» YOUR ASSIGNMENT: Where does the string "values" occur in the entries below? Copy every line where it does.

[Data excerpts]
·····

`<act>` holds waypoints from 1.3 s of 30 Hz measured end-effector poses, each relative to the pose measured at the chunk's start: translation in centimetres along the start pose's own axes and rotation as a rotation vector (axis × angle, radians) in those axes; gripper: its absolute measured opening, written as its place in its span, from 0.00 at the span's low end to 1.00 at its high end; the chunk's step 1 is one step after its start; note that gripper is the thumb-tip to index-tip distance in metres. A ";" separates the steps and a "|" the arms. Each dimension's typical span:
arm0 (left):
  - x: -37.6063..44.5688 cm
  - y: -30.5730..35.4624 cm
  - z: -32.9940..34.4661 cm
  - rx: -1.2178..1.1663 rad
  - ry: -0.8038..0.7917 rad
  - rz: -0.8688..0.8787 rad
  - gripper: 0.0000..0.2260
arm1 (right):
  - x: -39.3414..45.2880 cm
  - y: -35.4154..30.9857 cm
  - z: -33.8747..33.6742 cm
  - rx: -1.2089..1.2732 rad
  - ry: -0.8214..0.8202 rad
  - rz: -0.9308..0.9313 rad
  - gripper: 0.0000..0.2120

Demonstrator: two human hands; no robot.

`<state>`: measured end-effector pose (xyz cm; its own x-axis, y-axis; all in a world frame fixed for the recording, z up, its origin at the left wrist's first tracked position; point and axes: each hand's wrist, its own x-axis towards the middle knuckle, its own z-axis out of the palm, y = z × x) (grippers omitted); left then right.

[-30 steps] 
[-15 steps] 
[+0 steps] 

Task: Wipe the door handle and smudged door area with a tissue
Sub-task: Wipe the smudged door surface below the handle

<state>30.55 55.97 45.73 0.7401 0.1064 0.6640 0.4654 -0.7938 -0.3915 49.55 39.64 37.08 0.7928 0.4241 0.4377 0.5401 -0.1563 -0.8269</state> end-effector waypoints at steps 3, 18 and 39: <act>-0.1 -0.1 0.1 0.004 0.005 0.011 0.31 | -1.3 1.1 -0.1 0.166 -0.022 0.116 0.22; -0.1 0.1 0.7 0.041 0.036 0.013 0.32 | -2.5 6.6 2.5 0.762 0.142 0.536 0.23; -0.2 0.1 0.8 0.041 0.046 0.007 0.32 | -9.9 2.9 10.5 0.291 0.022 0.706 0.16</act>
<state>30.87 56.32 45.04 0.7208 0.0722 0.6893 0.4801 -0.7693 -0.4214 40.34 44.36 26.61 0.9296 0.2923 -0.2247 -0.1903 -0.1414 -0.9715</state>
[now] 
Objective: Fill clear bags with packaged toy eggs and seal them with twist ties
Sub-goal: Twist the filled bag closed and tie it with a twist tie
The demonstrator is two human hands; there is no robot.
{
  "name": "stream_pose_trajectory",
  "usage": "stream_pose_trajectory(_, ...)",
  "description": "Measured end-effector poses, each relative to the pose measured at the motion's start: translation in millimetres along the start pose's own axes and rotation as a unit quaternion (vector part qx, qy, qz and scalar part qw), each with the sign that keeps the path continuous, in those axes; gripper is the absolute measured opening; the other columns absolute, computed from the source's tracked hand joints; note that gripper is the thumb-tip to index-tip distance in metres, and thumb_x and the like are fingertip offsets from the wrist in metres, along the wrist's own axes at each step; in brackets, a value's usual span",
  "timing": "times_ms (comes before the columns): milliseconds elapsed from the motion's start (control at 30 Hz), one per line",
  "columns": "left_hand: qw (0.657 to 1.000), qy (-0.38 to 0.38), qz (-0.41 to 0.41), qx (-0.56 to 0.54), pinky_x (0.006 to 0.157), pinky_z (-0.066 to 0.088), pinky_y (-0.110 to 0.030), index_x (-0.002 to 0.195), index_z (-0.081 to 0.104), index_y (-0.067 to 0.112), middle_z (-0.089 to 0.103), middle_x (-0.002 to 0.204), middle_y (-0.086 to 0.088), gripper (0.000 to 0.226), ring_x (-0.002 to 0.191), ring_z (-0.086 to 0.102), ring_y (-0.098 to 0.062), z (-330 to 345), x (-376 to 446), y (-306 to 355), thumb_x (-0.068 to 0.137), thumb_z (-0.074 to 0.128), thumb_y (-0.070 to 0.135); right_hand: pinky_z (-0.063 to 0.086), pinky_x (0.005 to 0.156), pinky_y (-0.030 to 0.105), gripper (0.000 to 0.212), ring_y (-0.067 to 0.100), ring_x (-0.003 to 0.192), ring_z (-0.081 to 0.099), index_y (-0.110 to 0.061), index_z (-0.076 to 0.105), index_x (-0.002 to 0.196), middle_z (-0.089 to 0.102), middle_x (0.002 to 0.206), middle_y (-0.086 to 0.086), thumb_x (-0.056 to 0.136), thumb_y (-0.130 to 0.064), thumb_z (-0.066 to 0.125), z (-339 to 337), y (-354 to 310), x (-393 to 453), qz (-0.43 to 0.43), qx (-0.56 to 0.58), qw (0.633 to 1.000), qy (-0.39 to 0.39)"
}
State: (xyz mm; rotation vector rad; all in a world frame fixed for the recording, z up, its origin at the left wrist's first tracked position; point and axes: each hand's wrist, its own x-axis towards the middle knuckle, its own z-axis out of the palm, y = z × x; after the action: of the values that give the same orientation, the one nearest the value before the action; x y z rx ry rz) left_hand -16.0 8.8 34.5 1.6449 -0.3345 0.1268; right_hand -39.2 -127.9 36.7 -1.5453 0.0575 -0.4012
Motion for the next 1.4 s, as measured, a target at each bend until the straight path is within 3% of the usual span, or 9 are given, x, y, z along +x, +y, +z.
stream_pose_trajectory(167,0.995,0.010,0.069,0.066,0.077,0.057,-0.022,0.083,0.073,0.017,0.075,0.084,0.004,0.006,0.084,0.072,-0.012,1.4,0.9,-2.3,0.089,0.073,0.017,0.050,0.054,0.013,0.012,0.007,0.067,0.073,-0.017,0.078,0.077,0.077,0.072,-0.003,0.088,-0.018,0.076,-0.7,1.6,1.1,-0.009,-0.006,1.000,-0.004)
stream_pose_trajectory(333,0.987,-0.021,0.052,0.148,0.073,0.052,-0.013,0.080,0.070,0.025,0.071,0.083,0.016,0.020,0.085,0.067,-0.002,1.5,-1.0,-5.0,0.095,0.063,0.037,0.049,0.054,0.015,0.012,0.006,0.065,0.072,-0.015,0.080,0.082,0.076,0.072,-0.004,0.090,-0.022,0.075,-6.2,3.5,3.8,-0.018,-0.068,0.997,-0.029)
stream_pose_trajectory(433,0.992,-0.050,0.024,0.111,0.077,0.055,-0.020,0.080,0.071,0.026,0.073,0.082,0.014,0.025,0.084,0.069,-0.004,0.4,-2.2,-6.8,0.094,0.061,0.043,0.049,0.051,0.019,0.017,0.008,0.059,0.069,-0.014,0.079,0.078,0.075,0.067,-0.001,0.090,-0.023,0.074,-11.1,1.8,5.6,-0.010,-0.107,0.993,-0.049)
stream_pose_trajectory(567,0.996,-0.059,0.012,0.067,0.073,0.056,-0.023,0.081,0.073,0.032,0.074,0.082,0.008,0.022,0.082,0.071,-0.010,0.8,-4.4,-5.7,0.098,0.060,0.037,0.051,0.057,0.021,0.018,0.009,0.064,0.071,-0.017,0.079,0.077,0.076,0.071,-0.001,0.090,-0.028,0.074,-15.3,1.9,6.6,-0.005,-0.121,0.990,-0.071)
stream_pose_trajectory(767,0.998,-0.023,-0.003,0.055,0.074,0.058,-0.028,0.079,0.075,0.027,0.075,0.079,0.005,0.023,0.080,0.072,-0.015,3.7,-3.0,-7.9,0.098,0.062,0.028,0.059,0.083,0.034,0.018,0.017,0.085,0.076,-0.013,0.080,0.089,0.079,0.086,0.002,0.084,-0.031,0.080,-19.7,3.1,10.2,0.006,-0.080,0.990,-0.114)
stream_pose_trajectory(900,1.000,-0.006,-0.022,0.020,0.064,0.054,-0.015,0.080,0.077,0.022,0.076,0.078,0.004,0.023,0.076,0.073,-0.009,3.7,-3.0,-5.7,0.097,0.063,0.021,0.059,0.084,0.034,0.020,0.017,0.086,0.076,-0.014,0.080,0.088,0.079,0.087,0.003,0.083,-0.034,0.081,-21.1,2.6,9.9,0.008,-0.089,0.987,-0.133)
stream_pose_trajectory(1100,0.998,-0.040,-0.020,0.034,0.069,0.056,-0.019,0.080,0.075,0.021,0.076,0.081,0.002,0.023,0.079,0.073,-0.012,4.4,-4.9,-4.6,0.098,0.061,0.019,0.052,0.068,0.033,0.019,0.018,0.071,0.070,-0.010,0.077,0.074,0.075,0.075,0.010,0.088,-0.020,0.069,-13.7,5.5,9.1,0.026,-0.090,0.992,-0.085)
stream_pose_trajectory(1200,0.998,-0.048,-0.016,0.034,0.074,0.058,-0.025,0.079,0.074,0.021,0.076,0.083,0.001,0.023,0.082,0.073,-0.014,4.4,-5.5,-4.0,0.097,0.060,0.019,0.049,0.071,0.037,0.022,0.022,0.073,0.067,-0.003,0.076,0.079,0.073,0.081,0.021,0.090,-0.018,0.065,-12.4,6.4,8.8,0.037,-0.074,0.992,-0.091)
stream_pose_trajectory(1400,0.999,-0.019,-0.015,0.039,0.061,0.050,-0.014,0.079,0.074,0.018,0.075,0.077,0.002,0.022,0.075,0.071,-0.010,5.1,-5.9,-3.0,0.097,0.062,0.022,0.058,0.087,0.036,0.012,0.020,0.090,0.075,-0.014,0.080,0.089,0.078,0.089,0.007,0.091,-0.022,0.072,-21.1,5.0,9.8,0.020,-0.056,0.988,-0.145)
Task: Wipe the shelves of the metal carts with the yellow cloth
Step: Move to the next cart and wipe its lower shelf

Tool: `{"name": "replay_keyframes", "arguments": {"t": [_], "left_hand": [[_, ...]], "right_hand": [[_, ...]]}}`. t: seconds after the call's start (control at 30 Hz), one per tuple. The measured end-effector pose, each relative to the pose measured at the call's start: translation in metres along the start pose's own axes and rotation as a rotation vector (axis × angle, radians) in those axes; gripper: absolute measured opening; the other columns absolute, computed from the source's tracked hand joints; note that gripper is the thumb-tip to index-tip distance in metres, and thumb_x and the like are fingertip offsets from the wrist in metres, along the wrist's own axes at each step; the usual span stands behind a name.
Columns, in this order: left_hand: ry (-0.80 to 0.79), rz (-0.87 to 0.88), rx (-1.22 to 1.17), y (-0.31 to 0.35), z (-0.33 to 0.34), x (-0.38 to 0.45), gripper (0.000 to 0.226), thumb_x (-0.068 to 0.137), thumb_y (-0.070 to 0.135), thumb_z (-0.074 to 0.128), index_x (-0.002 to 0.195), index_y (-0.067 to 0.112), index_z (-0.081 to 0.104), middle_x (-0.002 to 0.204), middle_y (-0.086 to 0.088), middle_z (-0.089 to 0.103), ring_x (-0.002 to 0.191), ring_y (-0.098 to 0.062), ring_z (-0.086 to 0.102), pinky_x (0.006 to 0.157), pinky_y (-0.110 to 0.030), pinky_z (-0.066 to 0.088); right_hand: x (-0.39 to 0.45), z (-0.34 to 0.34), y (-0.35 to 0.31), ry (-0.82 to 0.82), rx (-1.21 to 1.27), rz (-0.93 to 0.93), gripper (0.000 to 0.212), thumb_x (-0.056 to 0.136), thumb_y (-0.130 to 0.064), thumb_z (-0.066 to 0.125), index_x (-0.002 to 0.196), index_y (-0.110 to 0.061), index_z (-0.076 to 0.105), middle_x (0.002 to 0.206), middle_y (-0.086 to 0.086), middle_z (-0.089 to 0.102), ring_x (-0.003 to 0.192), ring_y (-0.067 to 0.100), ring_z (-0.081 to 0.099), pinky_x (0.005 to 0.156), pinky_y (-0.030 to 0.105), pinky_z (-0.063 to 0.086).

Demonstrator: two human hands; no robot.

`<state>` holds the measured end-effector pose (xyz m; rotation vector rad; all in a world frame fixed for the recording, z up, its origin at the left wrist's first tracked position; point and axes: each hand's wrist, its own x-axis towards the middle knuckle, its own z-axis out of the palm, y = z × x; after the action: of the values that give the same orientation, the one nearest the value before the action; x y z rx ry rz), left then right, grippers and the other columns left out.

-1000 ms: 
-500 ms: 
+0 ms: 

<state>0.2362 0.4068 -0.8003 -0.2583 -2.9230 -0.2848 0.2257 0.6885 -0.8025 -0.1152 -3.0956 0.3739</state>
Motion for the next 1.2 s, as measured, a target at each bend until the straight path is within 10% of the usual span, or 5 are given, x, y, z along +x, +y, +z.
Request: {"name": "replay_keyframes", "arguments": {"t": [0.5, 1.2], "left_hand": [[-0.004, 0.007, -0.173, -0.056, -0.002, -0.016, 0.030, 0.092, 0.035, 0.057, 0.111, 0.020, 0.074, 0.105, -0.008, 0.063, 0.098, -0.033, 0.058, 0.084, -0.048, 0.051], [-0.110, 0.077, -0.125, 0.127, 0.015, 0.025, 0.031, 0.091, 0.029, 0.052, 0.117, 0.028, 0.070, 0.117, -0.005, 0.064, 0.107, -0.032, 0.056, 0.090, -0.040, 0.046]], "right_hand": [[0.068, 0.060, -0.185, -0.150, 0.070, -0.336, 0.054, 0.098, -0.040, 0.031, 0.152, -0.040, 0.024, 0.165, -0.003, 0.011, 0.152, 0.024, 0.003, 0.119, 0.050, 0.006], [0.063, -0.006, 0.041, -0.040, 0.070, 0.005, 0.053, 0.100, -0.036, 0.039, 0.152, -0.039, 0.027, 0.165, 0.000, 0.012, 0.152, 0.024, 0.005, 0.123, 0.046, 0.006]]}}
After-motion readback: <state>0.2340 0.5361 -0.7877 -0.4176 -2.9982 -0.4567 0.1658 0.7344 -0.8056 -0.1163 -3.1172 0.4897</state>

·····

» TASK OUTPUT:
State: (xyz mm; rotation vector rad; all in a world frame fixed for the recording, z up, its origin at the left wrist's first tracked position; point and axes: each hand's wrist, its own x-axis towards the middle knuckle, its own z-axis out of the palm, y = z × x; after the action: of the values that give the same orientation, the one nearest the value before the action; x y z rx ry rz) left_hand -16.0 8.8 34.5 1.6449 -0.3345 0.1268; right_hand -39.2 -127.9 36.7 -1.5453 0.0575 -0.4012
`<state>` holds the measured end-effector pose (xyz m; rotation vector rad; all in a world frame fixed for the recording, z up, its origin at the left wrist's first tracked position; point and axes: each hand's wrist, its own x-axis towards the middle knuckle, its own z-axis out of the palm, y = z × x; after the action: of the values that give the same orientation, the one nearest the value before the action; x y z rx ry rz), left then right, grippers and the other columns left out.

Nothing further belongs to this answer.